I wrote down a lot of words and ideas, but it wasn't until I started thumbing through my draft that I'd transferred to my Nook that I came across an apt phrase that I think might work.  When I hand out my first draft to my beta readers, I'll offer them money or cookies if they can think of a better title.  But it feels good to have one in my head.  I'll mention it here once I've tested it and received assurances that it is, indeed, better than "Another Mother," "Temporary Mom," and "The Agnostic Godmother."

From what I understand, a lot of book titles end up being chosen by the agent of publisher, so it could easily change (ha, I'm pretending that I'll find an agent or publisher... it's nice to dream!)

Thursday, March 8, 2012

Four Years

I'm in a bit of a blogging rut.  I keep thinking of things I want to write about--Iran or the assault on women's rights, for example--but by the time I make it to my computer I feel diminished.  What do I have to add to these topics?  What makes my own perspective unique?

Anyone who's maintained a personal blog has likely asked themselves these questions, and I've certainly asked them many times over the past few years.  Actually, Sunday, March 11, will be the four-year anniversary of my first post.  I initially created it as a place to post photographs and remember parts of our trip to London.  At the time, I was still wary of writing too much personal information in a public space, so I didn't provide much context.

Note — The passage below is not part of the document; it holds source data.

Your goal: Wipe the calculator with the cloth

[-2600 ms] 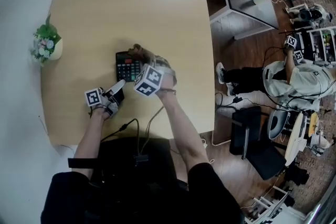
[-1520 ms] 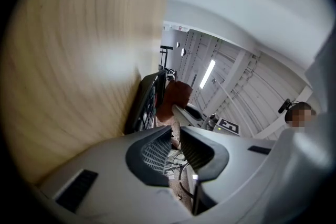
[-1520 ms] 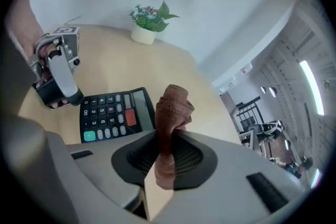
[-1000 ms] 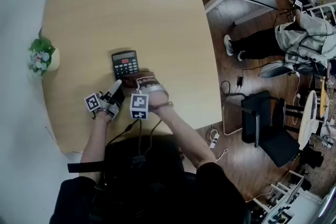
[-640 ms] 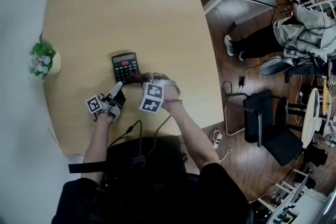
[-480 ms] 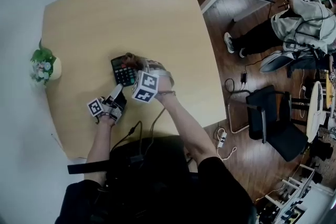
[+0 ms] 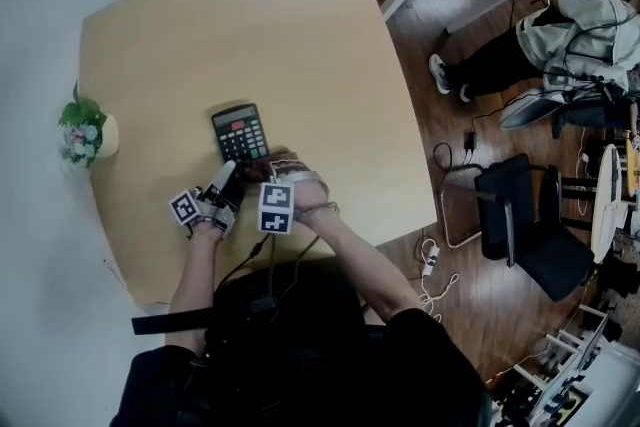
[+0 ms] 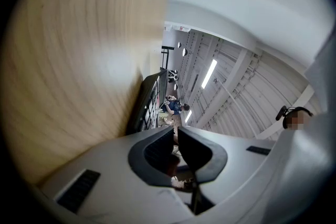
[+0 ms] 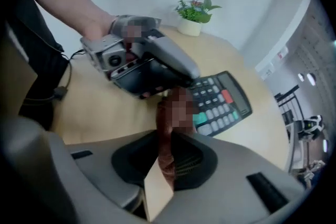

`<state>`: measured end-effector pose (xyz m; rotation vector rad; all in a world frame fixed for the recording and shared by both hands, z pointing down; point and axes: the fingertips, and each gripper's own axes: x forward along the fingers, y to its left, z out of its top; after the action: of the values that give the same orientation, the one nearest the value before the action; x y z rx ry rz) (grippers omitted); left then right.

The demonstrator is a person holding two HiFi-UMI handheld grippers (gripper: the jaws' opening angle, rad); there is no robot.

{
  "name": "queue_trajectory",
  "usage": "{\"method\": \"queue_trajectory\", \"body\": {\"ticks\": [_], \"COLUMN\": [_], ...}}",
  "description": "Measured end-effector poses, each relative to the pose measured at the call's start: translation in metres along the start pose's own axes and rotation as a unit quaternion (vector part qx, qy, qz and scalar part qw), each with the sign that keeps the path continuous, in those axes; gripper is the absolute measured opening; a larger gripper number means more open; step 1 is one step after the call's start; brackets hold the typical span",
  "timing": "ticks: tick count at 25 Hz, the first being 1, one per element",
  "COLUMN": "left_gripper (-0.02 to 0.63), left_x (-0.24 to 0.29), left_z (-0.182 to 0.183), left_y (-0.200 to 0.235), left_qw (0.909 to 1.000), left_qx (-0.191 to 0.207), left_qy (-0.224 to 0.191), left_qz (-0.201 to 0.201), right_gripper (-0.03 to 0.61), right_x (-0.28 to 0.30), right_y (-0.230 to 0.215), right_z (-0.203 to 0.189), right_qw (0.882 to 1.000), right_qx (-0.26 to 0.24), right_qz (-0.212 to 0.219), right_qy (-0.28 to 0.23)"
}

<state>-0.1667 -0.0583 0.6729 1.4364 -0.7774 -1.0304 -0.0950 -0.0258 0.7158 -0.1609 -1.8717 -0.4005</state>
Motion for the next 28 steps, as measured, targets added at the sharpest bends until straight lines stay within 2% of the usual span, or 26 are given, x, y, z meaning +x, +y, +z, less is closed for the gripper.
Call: {"method": "queue_trajectory", "body": {"ticks": [2,3,5,6,7,9,10,11,13,14,16,20,24,28], "left_gripper": [0.032,0.032,0.032,0.032,0.032,0.024,0.023,0.017,0.015,0.015,0.014,0.014,0.014,0.014], "left_x": [0.001,0.002,0.004,0.005,0.005,0.007,0.007,0.007,0.008,0.008,0.008,0.01,0.008,0.01], "left_z": [-0.001,-0.002,-0.003,-0.003,-0.002,-0.001,-0.001,-0.001,-0.003,-0.004,-0.004,-0.006,-0.004,-0.004], "left_y": [-0.001,-0.001,-0.001,0.0,0.001,0.002,0.003,0.004,0.005,0.005,0.007,0.005,0.003,0.0], "left_qw": [1.0,0.9999,0.9998,0.9998,0.9998,0.9998,0.9998,0.9998,0.9999,0.9999,0.9999,0.9999,0.9999,0.9999], "left_qx": [0.005,0.008,0.015,0.016,0.015,0.013,0.011,0.009,0.006,0.003,-0.001,-0.002,0.001,0.002], "left_qy": [0.004,0.008,0.014,0.014,0.013,0.009,0.008,0.007,0.007,0.006,0.004,0.007,0.005,0.006], "left_qz": [0.003,0.004,0.003,0.002,0.003,0.008,0.012,0.013,0.012,0.011,0.012,0.013,0.014,0.014], "right_gripper": [0.071,0.071,0.071,0.071,0.071,0.071,0.071,0.071,0.071,0.071,0.071,0.071,0.072,0.072], "right_x": [-0.005,-0.01,-0.025,-0.032,-0.039,-0.047,-0.047,-0.045,-0.037,-0.03,-0.017,-0.008,-0.007,-0.021], "right_y": [0.022,0.021,-0.006,-0.032,-0.063,-0.127,-0.155,-0.177,-0.206,-0.213,-0.213,-0.188,-0.13,-0.067], "right_z": [-0.007,-0.009,-0.01,-0.011,-0.013,-0.021,-0.025,-0.027,-0.024,-0.018,-0.007,-0.011,-0.022,-0.028], "right_qw": [0.998,0.996,0.98,0.963,0.941,0.887,0.862,0.842,0.815,0.807,0.799,0.78,0.781,0.749], "right_qx": [0.027,0.06,0.169,0.236,0.305,0.418,0.457,0.484,0.514,0.522,0.526,0.555,0.57,0.609], "right_qz": [0.048,0.064,0.072,0.064,0.047,0.004,-0.013,-0.024,-0.017,-0.001,0.033,0.075,0.111,0.149], "right_qy": [-0.014,-0.03,-0.08,-0.109,-0.139,-0.196,-0.219,-0.237,-0.266,-0.277,-0.288,-0.28,-0.229,-0.212]}}
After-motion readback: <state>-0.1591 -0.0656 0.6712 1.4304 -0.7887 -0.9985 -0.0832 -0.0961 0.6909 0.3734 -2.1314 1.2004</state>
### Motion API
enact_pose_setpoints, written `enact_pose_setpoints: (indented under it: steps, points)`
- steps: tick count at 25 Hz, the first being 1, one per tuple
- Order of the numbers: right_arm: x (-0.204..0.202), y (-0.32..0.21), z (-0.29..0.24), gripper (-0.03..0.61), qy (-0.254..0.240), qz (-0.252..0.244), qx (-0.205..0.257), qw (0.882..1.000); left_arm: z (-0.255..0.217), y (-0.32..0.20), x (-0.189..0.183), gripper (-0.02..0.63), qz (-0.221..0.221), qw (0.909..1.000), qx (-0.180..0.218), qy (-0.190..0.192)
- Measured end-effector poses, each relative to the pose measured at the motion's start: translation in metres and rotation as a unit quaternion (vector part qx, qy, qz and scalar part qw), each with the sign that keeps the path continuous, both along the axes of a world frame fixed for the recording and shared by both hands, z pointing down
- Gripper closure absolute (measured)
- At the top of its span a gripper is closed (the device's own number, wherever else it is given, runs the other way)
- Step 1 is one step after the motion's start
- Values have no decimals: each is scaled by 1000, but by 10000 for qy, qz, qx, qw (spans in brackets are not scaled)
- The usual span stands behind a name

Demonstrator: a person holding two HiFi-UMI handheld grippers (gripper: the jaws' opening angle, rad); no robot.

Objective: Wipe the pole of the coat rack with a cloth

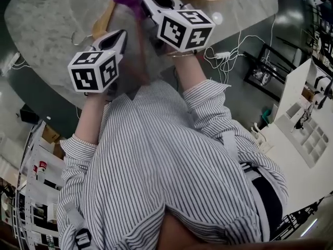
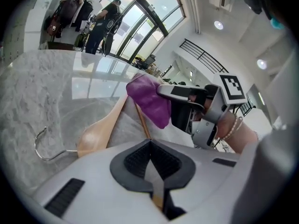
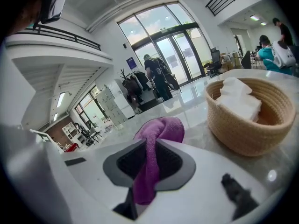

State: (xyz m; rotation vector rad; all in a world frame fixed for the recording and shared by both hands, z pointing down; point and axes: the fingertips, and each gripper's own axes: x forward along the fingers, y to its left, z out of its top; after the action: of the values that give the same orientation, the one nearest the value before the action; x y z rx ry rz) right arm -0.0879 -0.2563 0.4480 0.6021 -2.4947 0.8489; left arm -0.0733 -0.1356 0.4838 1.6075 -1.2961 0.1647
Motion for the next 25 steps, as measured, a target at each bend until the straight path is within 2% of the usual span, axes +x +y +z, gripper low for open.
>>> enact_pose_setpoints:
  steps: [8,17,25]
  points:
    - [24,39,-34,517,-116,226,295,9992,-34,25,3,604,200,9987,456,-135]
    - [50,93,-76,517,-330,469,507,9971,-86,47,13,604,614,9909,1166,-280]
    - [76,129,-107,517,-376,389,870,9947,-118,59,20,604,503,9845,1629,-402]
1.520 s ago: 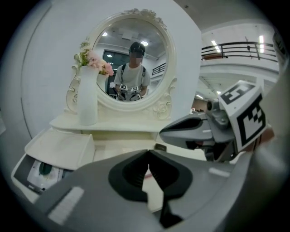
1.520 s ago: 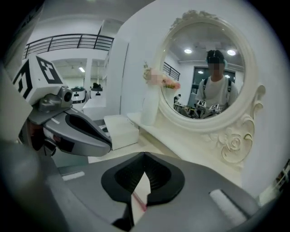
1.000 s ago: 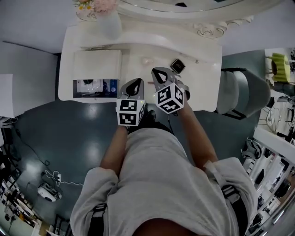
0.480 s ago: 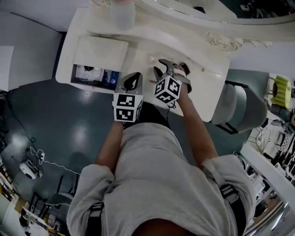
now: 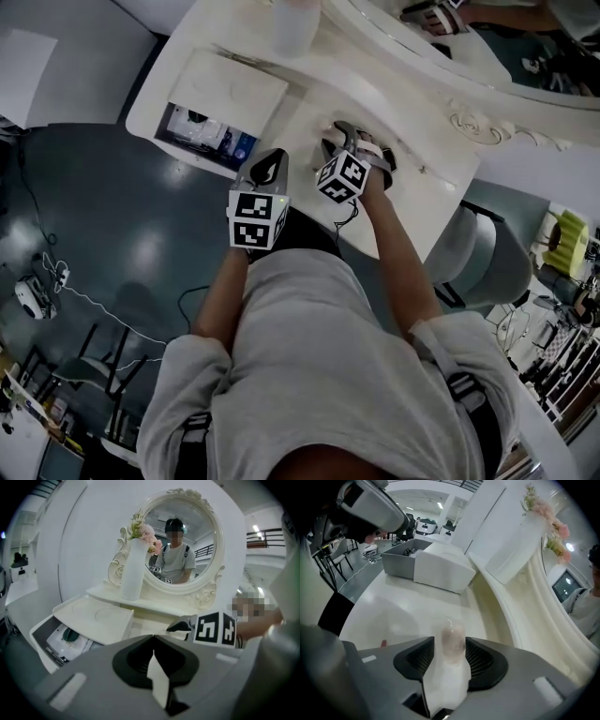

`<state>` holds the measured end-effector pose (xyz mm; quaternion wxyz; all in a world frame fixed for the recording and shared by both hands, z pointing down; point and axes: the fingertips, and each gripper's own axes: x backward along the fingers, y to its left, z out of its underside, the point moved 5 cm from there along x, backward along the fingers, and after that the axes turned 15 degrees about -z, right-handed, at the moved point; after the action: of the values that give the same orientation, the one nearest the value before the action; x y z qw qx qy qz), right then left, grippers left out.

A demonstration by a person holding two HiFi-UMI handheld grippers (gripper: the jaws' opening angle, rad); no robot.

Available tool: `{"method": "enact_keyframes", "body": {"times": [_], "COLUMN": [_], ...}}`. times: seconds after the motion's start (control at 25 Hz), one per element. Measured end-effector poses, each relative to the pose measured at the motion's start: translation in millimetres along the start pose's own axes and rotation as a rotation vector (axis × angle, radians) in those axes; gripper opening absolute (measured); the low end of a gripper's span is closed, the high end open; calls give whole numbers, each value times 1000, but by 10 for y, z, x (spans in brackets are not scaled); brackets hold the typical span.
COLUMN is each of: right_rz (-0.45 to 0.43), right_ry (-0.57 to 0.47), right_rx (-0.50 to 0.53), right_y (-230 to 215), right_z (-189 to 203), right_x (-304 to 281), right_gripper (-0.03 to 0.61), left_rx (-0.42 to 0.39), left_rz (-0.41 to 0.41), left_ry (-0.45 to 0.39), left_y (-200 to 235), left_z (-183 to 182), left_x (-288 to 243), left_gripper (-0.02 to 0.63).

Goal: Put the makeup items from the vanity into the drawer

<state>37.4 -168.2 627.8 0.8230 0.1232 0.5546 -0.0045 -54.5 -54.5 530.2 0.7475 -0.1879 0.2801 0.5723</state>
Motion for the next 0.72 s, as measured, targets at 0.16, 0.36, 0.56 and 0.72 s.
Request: {"method": "enact_keyframes", "body": {"times": [0.16, 0.36, 0.56, 0.72], "right_rz": [16, 33, 36, 31], "right_ry": [-9, -41, -101, -154], "right_rx": [23, 38, 39, 5], "right_y": [-34, -43, 66, 153], "right_z": [-14, -63, -198, -336], "right_x": [-65, -27, 138, 286], "right_gripper": [203, 135, 131, 130], "left_rx": [33, 50, 59, 62], "left_rz": [-51, -84, -110, -122], "left_ry": [4, 2, -18, -43], "left_y": [56, 88, 159, 244], "left_z": [97, 184, 162, 89], "left_x": [78, 144, 192, 246], "left_gripper": [3, 3, 3, 3]}}
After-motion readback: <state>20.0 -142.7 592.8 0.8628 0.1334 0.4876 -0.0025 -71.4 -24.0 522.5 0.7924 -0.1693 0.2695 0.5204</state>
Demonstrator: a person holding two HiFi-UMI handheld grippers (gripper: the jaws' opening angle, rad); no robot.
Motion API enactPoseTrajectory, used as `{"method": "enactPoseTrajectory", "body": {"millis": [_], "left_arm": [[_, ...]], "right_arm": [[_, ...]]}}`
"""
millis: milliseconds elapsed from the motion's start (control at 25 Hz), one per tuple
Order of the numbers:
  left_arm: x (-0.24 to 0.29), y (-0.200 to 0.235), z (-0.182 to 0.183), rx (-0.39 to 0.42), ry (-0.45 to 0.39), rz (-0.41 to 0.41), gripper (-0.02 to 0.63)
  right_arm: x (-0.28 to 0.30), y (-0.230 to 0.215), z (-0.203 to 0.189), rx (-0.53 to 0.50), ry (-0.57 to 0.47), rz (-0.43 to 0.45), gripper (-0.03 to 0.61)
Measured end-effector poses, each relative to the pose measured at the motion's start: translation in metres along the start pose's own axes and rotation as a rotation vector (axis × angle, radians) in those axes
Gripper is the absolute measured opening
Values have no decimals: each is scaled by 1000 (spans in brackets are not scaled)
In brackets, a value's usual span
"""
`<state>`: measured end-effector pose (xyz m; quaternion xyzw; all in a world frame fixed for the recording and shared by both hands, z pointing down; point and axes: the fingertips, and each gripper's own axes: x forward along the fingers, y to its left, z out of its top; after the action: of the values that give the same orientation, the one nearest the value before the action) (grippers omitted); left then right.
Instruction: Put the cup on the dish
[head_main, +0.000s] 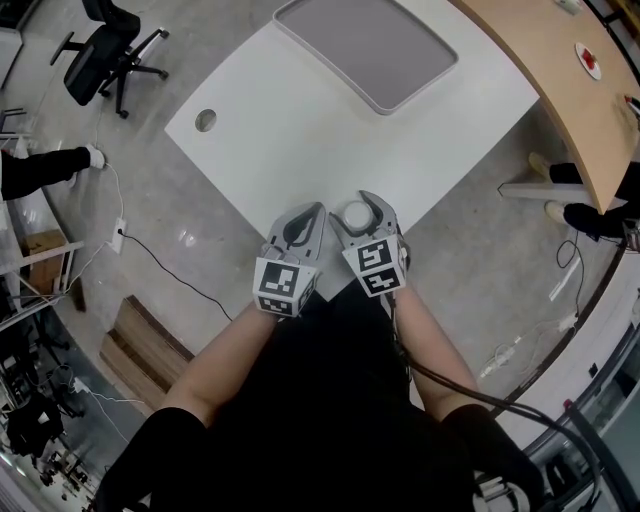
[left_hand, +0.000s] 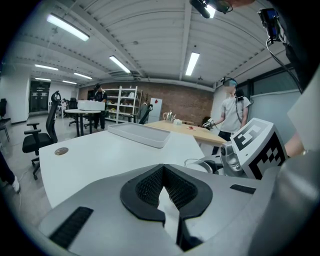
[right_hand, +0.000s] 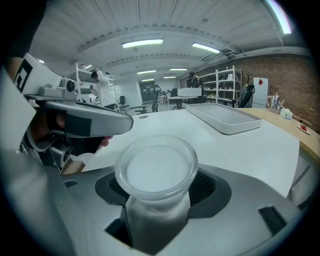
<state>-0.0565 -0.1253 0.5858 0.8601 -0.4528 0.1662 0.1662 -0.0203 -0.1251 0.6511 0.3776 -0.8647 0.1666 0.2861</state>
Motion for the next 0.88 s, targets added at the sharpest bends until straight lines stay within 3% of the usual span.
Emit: {"method": "enactPoseTrajectory", "body": {"millis": [520,880], "left_arm": [[-2,-6,-3,4,6,1,8],[-19,-10,2,17,-14,-8,8]], "right_arm": [[-1,-7,2,-47,-19,-54,250],[-17,-5,-6,23,-27,-95,249]]}}
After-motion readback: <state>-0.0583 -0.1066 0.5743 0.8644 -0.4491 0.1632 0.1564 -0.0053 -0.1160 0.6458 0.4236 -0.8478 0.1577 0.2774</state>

In March, 2008, my brother and I (and my friend Nancy) flew from Cincinnati to London to see my dad, who flew there from Kenya with my other brother, who met him in Nairobi a week earlier.  This had been my dad's first extended trip to Kenya, six months, and seeing him safe in London was surprisingly emotional for everyone.  He leaves again next week, after spending nearly three months in Ohio.

London's Gatwick Airport, March 2008; we're hoping to get a flight home

I'm still editing and revising; today I topped 80,000 words.  Things I've had trouble translating into blog posts have been much easier to talk about in fiction.  Maybe I should throw in an Iranian subplot?